*WHAT TO PRODUCE*
Below are lines of data; restate word for word those running from the line containing "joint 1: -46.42" to the line containing "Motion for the", inclusive, and no others.

*INFORMATION SHOWN*
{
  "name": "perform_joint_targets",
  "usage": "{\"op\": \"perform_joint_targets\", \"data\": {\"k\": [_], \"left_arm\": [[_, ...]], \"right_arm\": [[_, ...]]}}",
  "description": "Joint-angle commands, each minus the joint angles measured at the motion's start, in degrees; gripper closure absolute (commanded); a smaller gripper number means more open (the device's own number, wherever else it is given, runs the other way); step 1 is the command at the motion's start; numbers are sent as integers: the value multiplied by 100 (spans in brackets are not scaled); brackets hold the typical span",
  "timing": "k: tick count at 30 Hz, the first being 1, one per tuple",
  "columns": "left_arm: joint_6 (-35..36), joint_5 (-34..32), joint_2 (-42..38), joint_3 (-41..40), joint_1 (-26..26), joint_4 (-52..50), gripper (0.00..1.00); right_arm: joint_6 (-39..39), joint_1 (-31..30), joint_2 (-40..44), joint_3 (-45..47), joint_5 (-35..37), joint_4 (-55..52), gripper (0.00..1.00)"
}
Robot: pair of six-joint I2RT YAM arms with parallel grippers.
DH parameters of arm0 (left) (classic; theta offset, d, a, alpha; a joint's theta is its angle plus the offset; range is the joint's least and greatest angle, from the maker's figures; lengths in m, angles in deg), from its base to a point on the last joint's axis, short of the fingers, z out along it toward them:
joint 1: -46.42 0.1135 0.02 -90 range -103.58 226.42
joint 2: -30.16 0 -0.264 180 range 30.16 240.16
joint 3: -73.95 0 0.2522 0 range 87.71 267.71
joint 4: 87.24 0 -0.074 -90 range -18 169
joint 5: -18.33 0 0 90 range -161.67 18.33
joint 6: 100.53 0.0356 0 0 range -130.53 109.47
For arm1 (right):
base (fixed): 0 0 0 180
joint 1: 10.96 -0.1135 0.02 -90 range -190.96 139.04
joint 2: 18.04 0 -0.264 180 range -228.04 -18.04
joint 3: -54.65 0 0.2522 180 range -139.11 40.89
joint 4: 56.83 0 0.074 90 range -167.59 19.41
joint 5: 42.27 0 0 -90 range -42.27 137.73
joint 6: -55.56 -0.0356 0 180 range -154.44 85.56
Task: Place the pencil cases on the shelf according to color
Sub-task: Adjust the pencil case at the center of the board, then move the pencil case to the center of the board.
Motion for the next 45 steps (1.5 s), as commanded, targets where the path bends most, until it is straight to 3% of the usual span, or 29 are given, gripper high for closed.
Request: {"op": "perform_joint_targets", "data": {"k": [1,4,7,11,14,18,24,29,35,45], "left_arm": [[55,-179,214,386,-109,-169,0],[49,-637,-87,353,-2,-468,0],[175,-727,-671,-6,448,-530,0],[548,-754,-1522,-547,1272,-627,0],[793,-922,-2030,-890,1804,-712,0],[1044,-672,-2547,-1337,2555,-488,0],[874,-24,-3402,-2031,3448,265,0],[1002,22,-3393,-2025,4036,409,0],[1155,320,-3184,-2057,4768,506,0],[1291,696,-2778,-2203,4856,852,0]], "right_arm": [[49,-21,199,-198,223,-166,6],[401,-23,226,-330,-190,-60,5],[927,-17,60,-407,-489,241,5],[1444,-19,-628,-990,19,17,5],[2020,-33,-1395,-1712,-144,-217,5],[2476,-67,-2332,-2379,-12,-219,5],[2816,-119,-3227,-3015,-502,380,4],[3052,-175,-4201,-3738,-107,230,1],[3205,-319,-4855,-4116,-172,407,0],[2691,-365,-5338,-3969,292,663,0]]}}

*SOLUTION FOR THIS TASK*
joint 1: -46.42 0.1135 0.02 -90 range -103.58 226.42
joint 2: -30.16 0 -0.264 180 range 30.16 240.16
joint 3: -73.95 0 0.2522 0 range 87.71 267.71
joint 4: 87.24 0 -0.074 -90 range -18 169
joint 5: -18.33 0 0 90 range -161.67 18.33
joint 6: 100.53 0.0356 0 0 range -130.53 109.47
For arm1 (right):
base (fixed): 0 0 0 180
joint 1: 10.96 -0.1135 0.02 -90 range -190.96 139.04
joint 2: 18.04 0 -0.264 180 range -228.04 -18.04
joint 3: -54.65 0 0.2522 180 range -139.11 40.89
joint 4: 56.83 0 0.074 90 range -167.59 19.41
joint 5: 42.27 0 0 -90 range -42.27 137.73
joint 6: -55.56 -0.0356 0 180 range -154.44 85.56
Task: Place the pencil cases on the shelf according to color
Sub-task: Adjust the pencil case at the center of the board, then move the pencil case to the center of the board.
Motion for the next 45 steps (1.5 s), as commanded, targets where the path bends most, until it is straight to 3% of the usual span, or 29 are given, gripper high for closed.

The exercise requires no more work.